(Records from a data source)
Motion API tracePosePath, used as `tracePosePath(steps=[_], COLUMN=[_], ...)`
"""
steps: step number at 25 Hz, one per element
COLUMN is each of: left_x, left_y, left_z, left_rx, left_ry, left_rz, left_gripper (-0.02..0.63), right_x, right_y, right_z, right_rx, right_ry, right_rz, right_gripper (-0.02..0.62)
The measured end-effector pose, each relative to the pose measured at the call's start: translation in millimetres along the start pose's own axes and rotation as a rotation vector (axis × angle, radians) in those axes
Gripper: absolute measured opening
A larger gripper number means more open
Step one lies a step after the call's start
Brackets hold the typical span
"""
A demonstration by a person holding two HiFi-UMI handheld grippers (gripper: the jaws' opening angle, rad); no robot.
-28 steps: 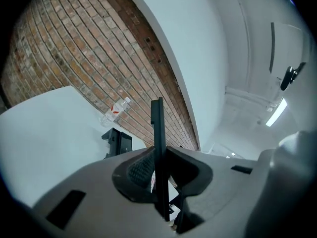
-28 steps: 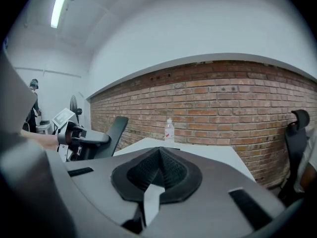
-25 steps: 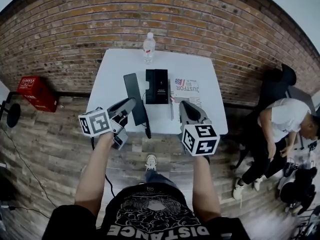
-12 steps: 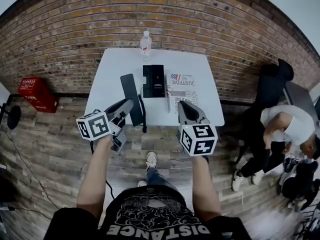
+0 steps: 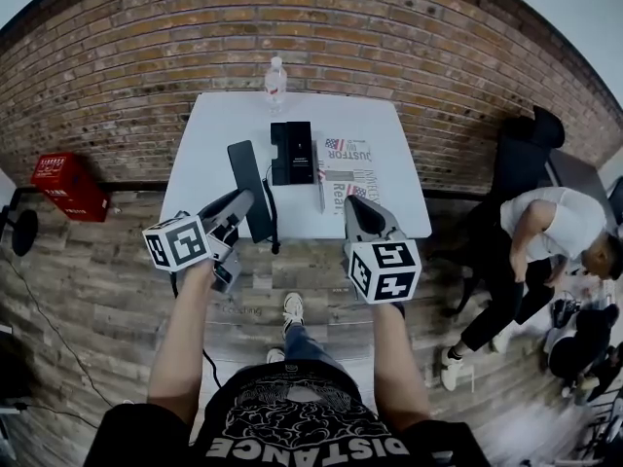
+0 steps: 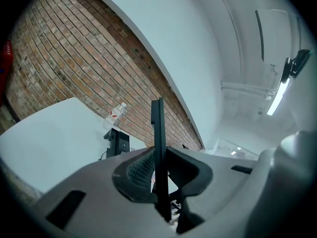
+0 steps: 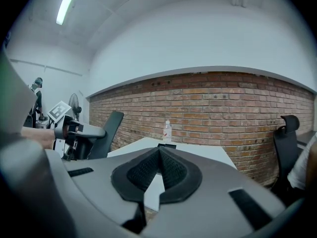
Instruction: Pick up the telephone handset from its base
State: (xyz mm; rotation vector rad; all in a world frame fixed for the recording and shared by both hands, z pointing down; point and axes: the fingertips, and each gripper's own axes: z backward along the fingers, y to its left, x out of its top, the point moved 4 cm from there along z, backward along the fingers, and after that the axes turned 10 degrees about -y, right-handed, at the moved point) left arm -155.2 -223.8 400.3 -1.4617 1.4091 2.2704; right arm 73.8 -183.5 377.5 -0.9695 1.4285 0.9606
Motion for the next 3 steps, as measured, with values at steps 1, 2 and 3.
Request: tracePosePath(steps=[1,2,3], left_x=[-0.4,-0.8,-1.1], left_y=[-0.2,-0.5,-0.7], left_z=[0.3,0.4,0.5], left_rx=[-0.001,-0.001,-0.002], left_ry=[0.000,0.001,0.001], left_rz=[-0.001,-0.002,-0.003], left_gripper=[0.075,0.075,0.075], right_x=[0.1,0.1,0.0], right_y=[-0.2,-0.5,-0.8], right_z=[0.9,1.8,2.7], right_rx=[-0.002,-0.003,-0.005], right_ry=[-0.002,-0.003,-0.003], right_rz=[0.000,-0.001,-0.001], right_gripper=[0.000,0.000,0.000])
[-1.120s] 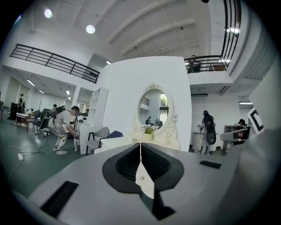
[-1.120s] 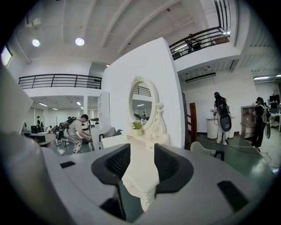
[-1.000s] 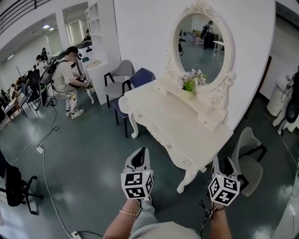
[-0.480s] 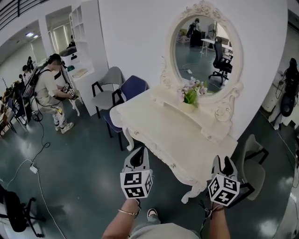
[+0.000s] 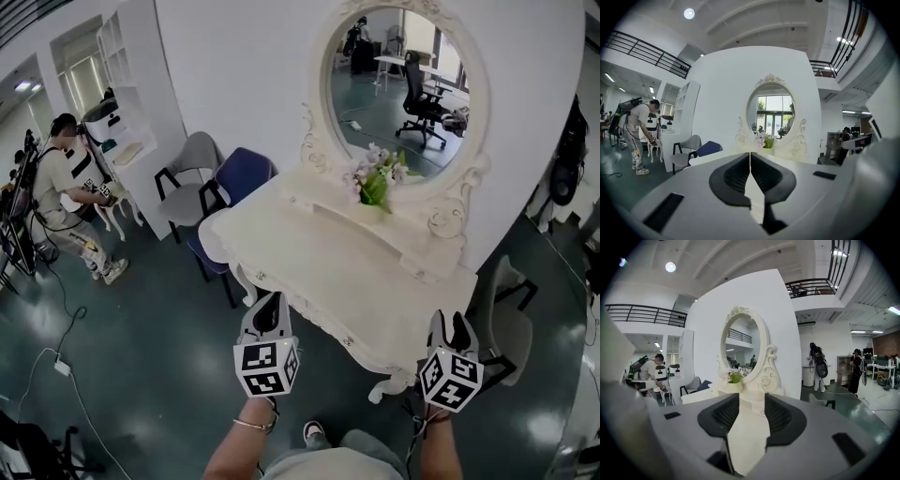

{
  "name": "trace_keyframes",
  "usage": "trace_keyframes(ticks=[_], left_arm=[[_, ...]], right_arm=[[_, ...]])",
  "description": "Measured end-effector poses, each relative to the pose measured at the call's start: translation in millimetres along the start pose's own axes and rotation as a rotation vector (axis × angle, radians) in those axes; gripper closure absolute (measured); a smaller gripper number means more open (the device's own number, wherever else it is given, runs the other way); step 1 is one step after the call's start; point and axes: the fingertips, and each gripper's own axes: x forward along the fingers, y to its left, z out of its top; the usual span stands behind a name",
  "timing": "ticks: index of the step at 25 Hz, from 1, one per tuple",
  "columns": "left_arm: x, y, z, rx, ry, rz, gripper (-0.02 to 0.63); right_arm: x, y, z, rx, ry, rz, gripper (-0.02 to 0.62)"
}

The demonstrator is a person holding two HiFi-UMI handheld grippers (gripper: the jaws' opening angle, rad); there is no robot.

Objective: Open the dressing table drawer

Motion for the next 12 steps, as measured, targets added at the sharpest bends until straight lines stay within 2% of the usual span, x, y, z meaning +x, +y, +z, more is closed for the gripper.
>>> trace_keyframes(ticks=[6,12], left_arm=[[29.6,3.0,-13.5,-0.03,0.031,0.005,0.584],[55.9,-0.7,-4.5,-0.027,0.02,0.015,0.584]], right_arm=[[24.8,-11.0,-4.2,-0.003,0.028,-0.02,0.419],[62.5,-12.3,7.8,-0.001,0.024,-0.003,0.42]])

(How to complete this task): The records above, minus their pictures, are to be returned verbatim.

(Solution below):
Motion API tracePosePath, used as `tracePosePath(steps=[_], COLUMN=[_], ...)`
"""
steps: step number at 25 Hz, one per element
COLUMN is each of: left_x, left_y, left_z, left_rx, left_ry, left_rz, left_gripper (-0.02..0.63), right_x, right_y, right_z, right_rx, right_ry, right_rz, right_gripper (-0.02..0.62)
The measured end-effector pose, each relative to the pose measured at the call's start: translation in millimetres along the start pose's own axes and rotation as a rotation vector (axis × angle, radians) in those axes
Gripper: absolute measured opening
A larger gripper number means more open
Step one lies a step after the call's start
Brackets hold the typical span
"""
A demonstration by a person holding two HiFi-UMI handheld grippers (gripper: the jaws' opening angle, rad); no robot.
-28 steps: 
-28 steps: 
-25 steps: 
-12 steps: 
+0 steps: 
+0 steps: 
+0 steps: 
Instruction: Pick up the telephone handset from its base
State: (xyz mm; rotation vector rad; all in a world frame fixed for the recording and shared by both hands, z pointing down; point and axes: the fingertips, and each gripper's own axes: z backward along the fingers, y to its left, x out of its top, the point moved 4 cm from there along z, backward along the fingers, and after that the axes turned 10 degrees about -y, right-handed, at the moved point) left arm -155.2 -223.8 400.3 -1.4617 1.4091 2.2704; right arm 73.8 -183.5 377.5 -0.9695 1.4285 0.9606
Motion for the next 3 steps, as measured, with values at steps 1, 2 and 3.
Request: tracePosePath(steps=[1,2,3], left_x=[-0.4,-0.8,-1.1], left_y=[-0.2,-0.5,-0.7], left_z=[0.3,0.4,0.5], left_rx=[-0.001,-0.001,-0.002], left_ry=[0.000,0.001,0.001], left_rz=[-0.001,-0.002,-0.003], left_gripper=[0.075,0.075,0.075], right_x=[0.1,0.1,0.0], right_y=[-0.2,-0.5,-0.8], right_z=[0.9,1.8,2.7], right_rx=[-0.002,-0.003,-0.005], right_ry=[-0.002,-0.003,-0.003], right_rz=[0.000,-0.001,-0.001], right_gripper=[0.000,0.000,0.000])
[-1.120s] 
[-1.120s] 
[-1.000s] 
[-0.480s] 
[+0.000s] 

{
  "name": "trace_keyframes",
  "usage": "trace_keyframes(ticks=[_], left_arm=[[_, ...]], right_arm=[[_, ...]])",
  "description": "Measured end-effector poses, each relative to the pose measured at the call's start: translation in millimetres along the start pose's own axes and rotation as a rotation vector (axis × angle, radians) in those axes; gripper closure absolute (measured); a smaller gripper number means more open (the device's own number, wherever else it is given, runs the other way); step 1 is one step after the call's start; point and axes: the fingertips, and each gripper's own axes: x forward along the fingers, y to its left, z out of its top; the usual span stands behind a name",
  "timing": "ticks: index of the step at 25 Hz, from 1, one per tuple",
  "columns": "left_arm: x, y, z, rx, ry, rz, gripper (-0.02 to 0.63); right_arm: x, y, z, rx, ry, rz, gripper (-0.02 to 0.62)"
}

The demonstrator is a person holding two HiFi-UMI handheld grippers (gripper: the jaws' opening angle, rad); there is no robot.

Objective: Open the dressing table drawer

Motion for the next 12 steps, as measured, targets added at the sharpest bends until straight lines stay within 2% of the usual span, x, y, z meaning +x, +y, +z, more is closed for the gripper.
>>> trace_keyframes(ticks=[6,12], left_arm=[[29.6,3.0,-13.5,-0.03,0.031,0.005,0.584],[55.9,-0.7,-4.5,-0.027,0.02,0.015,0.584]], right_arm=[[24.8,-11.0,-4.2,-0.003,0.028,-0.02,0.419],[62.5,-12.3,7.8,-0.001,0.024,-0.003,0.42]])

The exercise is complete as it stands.